* WHAT TO DO: Tally the lines in the following entries that include the word "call"; state only the total.

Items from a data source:
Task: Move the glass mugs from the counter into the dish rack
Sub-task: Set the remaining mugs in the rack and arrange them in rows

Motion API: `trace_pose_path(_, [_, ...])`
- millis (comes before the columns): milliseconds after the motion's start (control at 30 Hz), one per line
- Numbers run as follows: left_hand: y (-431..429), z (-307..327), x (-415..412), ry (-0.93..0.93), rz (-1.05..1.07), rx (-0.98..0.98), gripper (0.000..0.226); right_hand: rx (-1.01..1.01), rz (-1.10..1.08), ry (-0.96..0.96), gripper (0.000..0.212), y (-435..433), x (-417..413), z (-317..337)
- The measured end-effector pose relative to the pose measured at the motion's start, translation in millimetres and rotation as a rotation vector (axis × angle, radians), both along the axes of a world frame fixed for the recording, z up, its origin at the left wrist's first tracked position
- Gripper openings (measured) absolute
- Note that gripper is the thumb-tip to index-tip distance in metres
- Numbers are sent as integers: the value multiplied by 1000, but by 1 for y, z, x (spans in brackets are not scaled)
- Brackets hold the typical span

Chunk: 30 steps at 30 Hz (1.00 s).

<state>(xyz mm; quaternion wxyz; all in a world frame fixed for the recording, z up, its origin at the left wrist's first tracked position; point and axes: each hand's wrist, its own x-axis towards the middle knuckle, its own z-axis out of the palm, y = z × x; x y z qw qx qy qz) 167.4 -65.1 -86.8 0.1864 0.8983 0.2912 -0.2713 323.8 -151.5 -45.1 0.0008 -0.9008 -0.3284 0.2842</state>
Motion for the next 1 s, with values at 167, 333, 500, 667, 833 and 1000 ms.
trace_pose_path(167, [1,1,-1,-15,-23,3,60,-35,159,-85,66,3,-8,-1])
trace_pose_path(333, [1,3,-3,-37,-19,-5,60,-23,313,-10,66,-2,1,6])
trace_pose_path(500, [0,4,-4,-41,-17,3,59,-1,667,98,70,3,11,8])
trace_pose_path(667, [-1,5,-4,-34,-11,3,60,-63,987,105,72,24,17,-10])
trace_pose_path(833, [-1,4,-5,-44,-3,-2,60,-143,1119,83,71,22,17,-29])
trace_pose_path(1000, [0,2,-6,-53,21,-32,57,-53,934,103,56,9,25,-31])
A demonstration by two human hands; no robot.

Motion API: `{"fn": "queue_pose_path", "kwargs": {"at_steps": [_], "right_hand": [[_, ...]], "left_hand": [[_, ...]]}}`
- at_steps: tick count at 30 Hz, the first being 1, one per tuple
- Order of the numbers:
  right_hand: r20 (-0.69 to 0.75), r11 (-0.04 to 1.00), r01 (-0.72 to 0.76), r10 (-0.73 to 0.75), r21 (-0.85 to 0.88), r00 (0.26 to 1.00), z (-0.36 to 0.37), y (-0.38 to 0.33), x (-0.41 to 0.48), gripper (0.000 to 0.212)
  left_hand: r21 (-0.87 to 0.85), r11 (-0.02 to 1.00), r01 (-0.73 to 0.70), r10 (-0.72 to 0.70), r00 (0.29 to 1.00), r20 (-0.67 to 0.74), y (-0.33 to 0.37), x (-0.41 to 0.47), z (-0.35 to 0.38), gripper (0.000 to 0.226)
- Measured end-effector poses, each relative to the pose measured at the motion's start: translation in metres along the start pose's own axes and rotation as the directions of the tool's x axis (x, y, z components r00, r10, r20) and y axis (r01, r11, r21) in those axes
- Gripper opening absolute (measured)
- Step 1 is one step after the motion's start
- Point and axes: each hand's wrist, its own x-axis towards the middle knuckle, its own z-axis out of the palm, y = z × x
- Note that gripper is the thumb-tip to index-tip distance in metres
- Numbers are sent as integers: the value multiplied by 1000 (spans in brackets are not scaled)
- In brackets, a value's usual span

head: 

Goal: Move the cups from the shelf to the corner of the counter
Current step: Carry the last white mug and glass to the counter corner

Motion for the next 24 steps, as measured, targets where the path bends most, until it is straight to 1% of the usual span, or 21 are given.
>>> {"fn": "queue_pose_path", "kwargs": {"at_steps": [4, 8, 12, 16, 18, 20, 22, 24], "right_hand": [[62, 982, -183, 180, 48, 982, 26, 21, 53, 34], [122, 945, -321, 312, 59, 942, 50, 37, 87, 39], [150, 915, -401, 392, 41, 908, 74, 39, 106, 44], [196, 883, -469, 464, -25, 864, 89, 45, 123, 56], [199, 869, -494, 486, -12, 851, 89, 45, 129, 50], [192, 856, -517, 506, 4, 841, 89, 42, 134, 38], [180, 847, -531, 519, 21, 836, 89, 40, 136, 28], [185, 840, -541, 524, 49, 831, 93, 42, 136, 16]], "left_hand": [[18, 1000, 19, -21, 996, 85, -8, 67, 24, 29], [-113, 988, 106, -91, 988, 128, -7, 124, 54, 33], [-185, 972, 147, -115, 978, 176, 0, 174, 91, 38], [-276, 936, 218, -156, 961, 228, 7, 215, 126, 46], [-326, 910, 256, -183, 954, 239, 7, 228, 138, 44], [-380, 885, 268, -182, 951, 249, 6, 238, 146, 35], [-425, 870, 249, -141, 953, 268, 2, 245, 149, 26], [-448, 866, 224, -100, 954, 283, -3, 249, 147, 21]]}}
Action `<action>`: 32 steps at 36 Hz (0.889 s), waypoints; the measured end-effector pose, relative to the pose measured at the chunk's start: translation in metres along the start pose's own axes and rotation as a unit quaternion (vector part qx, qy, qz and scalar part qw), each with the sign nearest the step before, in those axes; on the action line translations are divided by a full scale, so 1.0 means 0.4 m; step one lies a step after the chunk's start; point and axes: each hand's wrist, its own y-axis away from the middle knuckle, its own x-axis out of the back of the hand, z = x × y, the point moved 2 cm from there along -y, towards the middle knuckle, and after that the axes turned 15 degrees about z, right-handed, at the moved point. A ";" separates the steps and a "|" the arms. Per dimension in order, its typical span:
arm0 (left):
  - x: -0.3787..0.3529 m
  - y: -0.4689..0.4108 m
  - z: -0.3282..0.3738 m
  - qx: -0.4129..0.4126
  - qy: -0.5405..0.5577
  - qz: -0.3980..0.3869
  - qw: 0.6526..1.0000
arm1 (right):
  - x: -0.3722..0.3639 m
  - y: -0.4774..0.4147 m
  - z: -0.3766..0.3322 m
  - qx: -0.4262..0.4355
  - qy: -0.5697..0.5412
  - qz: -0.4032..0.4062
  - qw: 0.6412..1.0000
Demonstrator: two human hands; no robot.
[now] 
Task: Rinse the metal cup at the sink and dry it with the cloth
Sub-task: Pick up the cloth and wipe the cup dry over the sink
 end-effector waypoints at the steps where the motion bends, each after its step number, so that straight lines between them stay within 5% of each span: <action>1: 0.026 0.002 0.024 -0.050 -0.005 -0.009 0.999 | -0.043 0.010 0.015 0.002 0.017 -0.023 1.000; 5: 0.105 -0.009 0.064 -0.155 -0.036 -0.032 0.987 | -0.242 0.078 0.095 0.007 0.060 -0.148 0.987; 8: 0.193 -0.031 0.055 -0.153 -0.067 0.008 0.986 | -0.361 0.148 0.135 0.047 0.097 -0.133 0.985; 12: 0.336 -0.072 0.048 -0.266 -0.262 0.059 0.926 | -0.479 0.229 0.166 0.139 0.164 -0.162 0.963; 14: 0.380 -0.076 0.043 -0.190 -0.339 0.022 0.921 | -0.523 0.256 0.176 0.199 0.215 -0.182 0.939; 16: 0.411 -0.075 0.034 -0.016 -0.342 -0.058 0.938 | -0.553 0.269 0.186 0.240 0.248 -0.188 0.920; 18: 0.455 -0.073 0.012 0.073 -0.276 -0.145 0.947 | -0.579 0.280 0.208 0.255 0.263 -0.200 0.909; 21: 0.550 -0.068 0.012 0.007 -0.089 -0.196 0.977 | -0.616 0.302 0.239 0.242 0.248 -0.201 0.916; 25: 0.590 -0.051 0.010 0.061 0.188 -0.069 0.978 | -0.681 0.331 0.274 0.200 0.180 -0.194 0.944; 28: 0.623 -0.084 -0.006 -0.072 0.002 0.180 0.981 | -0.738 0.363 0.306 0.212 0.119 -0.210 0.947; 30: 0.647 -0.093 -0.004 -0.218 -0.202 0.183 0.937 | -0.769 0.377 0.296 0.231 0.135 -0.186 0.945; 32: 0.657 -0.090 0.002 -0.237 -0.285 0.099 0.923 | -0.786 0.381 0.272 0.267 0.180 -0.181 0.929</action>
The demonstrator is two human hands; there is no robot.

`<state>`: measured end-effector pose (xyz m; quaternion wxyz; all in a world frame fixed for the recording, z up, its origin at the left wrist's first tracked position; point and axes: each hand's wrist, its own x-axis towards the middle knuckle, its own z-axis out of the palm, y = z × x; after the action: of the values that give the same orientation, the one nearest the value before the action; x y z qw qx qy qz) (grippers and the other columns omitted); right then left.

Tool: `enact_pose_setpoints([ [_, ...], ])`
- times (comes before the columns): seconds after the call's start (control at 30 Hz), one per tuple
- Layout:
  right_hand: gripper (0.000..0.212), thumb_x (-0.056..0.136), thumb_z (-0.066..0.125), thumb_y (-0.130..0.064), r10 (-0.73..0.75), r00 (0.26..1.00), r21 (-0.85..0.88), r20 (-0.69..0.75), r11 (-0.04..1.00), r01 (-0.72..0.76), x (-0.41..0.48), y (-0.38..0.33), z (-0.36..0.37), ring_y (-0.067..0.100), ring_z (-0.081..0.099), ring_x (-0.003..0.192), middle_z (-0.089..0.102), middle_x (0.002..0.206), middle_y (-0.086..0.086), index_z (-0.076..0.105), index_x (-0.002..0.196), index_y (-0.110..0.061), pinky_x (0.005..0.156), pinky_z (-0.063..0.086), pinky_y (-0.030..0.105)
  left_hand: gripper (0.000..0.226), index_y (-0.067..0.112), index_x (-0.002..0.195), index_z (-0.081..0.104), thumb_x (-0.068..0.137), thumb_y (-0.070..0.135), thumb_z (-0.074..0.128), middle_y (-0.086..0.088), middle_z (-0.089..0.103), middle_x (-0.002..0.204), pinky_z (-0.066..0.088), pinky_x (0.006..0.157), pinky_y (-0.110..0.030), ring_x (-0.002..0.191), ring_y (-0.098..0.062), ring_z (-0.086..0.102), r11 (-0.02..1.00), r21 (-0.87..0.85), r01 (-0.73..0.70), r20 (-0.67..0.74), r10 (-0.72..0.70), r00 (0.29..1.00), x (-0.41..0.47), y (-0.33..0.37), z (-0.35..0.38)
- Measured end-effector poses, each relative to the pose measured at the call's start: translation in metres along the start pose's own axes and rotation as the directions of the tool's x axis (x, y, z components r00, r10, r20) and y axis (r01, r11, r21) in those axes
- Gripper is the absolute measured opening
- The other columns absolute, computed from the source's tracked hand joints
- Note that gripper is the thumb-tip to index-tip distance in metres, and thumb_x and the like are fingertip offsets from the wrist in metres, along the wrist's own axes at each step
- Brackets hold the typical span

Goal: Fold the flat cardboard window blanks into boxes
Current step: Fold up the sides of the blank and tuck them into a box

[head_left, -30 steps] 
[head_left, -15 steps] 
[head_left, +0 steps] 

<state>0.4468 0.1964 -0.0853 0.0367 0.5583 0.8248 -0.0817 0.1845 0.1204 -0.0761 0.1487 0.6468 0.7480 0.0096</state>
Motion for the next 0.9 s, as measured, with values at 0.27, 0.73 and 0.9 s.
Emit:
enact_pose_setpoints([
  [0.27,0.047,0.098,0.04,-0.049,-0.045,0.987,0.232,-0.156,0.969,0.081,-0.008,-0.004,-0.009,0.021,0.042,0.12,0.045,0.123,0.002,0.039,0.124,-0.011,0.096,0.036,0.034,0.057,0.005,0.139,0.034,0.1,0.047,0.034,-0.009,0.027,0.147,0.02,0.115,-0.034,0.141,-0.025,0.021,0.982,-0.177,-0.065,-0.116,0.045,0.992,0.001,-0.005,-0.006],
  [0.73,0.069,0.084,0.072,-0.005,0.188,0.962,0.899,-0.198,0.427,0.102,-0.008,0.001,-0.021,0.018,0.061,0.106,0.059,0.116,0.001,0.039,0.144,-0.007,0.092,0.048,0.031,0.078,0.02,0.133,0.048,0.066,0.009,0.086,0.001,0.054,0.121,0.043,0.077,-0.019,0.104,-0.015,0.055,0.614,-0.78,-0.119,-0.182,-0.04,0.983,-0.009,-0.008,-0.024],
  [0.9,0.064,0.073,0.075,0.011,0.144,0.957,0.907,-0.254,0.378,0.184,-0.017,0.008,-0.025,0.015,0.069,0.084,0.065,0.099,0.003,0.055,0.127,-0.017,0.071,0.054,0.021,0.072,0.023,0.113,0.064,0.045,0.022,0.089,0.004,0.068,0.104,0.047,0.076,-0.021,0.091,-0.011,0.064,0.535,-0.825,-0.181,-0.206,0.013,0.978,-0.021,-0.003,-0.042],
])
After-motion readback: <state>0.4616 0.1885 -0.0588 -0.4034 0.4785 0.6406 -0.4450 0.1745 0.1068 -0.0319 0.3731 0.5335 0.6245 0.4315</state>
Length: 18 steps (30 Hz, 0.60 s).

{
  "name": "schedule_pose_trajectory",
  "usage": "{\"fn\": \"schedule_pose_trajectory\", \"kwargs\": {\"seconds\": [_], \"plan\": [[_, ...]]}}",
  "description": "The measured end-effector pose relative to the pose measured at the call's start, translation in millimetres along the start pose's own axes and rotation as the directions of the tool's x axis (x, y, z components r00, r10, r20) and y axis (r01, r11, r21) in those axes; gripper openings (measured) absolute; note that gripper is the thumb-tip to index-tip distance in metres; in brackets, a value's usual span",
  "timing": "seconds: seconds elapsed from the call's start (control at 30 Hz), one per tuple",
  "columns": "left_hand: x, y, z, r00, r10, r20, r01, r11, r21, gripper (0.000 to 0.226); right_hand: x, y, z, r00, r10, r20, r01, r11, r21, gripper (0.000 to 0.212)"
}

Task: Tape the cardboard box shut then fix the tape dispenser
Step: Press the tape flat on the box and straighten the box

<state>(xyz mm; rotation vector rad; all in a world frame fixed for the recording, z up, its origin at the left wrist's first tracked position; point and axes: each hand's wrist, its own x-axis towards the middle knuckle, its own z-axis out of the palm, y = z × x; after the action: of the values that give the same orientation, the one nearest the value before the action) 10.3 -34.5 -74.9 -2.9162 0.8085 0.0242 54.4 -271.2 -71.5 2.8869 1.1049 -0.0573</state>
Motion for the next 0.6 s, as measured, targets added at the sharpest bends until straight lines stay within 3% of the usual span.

* FINAL ANSWER: 4